Zhu Meng-Die, Shi Xue-Hui, Wen Hui-Ping, Chen Li-Ming, Fu Dan-Dan, Du Lei, Li Jing, Wan Qian-Qian, Wang Zhi-Gang, Yu Chuanming, Pang Dai-Wen, Liu Shu-Lin
State Key Laboratory of Medicinal Chemical Biology, Frontiers Science Center for New Organic Matter, Tianjin Key Laboratory of Biosensing and Molecular Recognition, Research Center for Analytical Sciences, College of Chemistry, School of Medicine and Frontiers Science Center for Cell Responses, Nankai University, Tianjin 300071, P. R. China.
College of Chemistry and Molecular Sciences, Wuhan University, Wuhan 430072, P. R. China.
ACS Nano. 2024 Dec 31;18(52):35256-35268. doi: 10.1021/acsnano.4c10136. Epub 2024 Dec 18.

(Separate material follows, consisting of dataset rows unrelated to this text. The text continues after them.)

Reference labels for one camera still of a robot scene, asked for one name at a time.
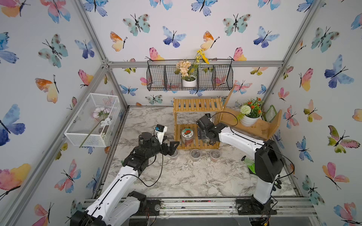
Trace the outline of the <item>purple seed jar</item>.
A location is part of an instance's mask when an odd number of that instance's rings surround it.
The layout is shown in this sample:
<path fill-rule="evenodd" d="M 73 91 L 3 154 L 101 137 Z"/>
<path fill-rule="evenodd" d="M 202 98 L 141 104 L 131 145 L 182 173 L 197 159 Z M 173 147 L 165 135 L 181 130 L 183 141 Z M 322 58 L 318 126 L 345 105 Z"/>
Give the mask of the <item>purple seed jar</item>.
<path fill-rule="evenodd" d="M 178 159 L 178 157 L 179 157 L 179 151 L 178 151 L 178 149 L 176 149 L 175 152 L 174 152 L 174 154 L 170 156 L 170 159 L 171 159 L 172 161 L 175 161 L 175 160 Z"/>

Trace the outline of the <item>dark seed jar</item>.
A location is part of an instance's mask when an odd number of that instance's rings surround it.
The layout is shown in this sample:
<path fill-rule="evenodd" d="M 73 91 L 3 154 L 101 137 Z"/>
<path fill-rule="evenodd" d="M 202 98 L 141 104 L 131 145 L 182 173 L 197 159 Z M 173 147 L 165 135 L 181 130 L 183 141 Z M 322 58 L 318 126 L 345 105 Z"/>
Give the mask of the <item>dark seed jar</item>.
<path fill-rule="evenodd" d="M 198 150 L 198 149 L 192 149 L 190 151 L 190 158 L 194 162 L 199 161 L 201 156 L 202 156 L 202 152 L 200 150 Z"/>

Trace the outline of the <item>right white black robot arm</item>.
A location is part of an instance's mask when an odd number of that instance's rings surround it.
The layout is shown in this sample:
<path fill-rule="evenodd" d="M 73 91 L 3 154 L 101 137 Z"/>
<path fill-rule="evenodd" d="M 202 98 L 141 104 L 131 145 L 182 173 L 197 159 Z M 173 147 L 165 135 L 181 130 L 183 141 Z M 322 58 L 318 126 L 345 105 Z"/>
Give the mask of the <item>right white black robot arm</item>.
<path fill-rule="evenodd" d="M 204 115 L 196 121 L 200 135 L 211 142 L 222 142 L 245 152 L 255 164 L 257 184 L 249 199 L 236 202 L 239 215 L 275 215 L 276 202 L 272 200 L 275 182 L 280 182 L 280 173 L 284 167 L 282 155 L 274 141 L 262 141 L 233 130 L 220 122 L 214 124 Z"/>

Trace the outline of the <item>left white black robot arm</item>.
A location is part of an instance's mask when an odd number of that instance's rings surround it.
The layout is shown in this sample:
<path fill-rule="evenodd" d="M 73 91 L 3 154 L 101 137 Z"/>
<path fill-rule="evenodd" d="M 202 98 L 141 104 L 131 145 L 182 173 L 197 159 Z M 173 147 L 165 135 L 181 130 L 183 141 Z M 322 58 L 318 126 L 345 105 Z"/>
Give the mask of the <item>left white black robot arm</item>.
<path fill-rule="evenodd" d="M 140 178 L 149 159 L 161 153 L 174 155 L 178 141 L 163 142 L 163 133 L 143 132 L 138 146 L 125 158 L 116 178 L 85 211 L 77 211 L 70 219 L 72 226 L 120 226 L 135 214 L 147 213 L 147 197 L 139 192 L 127 193 Z"/>

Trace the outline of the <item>red seed jar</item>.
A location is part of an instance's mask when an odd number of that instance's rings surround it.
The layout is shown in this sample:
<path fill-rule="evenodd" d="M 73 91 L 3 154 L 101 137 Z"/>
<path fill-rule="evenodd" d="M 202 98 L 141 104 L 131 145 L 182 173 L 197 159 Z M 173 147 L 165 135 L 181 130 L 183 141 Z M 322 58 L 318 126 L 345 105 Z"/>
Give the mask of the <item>red seed jar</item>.
<path fill-rule="evenodd" d="M 213 149 L 209 152 L 209 157 L 212 162 L 217 162 L 218 160 L 220 160 L 221 156 L 222 153 L 218 149 Z"/>

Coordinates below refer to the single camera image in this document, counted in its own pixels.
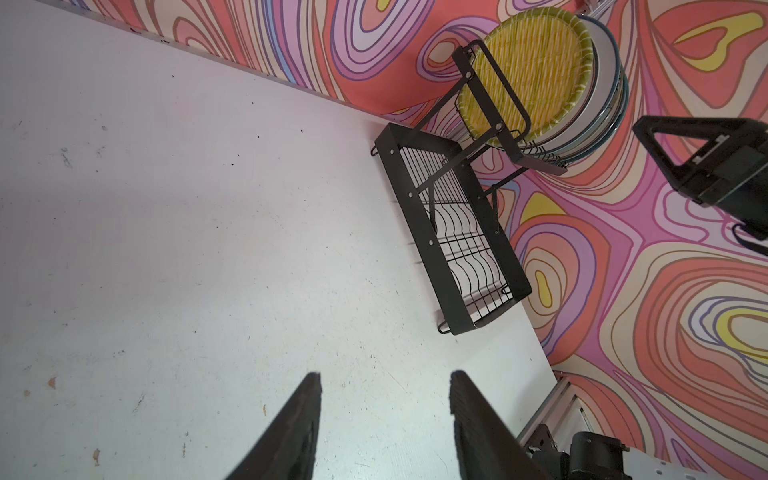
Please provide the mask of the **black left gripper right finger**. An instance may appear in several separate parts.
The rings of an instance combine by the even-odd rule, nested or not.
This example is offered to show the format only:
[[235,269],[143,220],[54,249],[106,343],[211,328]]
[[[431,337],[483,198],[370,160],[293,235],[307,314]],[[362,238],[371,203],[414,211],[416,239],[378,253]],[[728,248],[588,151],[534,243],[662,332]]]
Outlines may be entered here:
[[451,374],[449,403],[462,479],[548,479],[466,372]]

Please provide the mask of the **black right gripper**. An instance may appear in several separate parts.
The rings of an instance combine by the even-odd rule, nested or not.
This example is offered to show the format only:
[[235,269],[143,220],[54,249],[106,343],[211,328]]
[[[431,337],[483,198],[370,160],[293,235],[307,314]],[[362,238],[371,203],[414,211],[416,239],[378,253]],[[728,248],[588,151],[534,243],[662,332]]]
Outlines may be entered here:
[[674,190],[736,220],[741,246],[767,254],[767,124],[646,115],[633,133]]

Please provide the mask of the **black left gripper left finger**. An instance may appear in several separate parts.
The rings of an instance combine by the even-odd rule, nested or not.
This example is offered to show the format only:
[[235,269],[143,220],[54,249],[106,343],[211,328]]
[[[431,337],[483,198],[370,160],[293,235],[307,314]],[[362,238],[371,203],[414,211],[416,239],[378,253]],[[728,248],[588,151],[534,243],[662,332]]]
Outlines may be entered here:
[[311,479],[321,395],[320,374],[308,373],[227,479]]

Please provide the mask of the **white plate green quatrefoil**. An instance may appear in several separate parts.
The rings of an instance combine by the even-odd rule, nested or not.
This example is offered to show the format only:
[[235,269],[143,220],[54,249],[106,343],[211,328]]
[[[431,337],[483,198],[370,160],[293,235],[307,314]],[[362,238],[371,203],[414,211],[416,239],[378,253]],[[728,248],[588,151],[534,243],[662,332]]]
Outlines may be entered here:
[[609,104],[608,115],[599,121],[597,129],[589,134],[585,140],[577,143],[574,150],[566,152],[564,156],[551,153],[556,160],[566,165],[578,162],[595,153],[618,129],[628,105],[628,80],[620,63],[619,68],[619,83],[615,96]]

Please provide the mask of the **small orange sunburst plate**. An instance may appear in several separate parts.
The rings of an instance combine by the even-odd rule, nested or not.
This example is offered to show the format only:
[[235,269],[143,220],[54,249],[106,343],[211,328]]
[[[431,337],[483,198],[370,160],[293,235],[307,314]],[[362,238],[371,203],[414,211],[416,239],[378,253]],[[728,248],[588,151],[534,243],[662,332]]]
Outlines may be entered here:
[[593,47],[591,78],[574,108],[549,132],[535,140],[543,153],[564,156],[597,129],[608,115],[619,83],[619,50],[613,34],[601,22],[581,16]]

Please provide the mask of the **yellow green woven tray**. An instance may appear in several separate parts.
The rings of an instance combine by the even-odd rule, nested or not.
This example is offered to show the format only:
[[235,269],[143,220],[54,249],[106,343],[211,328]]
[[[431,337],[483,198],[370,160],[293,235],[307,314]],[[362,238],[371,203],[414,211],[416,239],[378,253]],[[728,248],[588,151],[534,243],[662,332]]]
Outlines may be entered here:
[[[579,103],[592,80],[591,35],[576,15],[556,7],[520,12],[484,38],[490,51],[478,50],[472,67],[502,119],[527,142],[556,128]],[[490,61],[495,60],[527,111],[524,121]]]

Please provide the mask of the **black two-tier dish rack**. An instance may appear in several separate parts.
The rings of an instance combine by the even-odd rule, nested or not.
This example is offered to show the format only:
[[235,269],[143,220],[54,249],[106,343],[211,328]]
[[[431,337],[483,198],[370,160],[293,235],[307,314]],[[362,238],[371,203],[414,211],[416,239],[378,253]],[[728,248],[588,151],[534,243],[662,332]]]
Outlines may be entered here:
[[458,47],[461,77],[429,111],[434,117],[467,88],[489,128],[468,146],[413,127],[387,124],[375,139],[380,158],[437,298],[441,334],[482,328],[532,292],[501,226],[499,192],[528,171],[565,173],[561,160],[526,154],[528,111],[481,40]]

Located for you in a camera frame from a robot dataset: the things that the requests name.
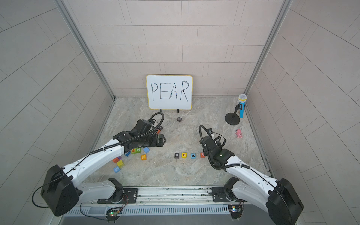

The outbreak of emerging acute viral diseases urgently requires the acceleration of specialized antiviral drug development, thus widely adopting phenotypic screening as a strategy for drug repurposing in antiviral research. However, traditional phenotypic screening methods typically require several days of experimental cycles and lack visual confirmation of a drug's ability to inhibit viral infection. Here, we report a robust method that utilizes quantum-dot-based single-virus tracking and machine learning to generate unique single-virus infection fingerprint data from viral trajectories and detect the dynamic changes in viral movement following drug administration. Our findings demonstrated that this approach can successfully identify viral infection patterns at various infection phases and predict antiviral drug efficacy through machine learning within 90 min. This method provides valuable support for assessing the efficacy of antiviral drugs and offers promising applications for responding to future outbreaks of emerging viruses.
新兴急性病毒性疾病的爆发迫切需要加速专门抗病毒药物的研发,因此广泛采用表型筛选作为抗病毒研究中药物重新利用的策略。然而,传统的表型筛选方法通常需要数天的实验周期,并且缺乏对药物抑制病毒感染能力的可视化确认。在此,我们报告了一种强大的方法,该方法利用基于量子点的单病毒追踪和机器学习,从病毒轨迹生成独特的单病毒感染指纹数据,并检测给药后病毒运动的动态变化。我们的研究结果表明,这种方法可以在90分钟内通过机器学习成功识别不同感染阶段的病毒感染模式并预测抗病毒药物疗效。该方法为评估抗病毒药物的疗效提供了有价值的支持,并为应对未来新兴病毒的爆发提供了有前景的应用。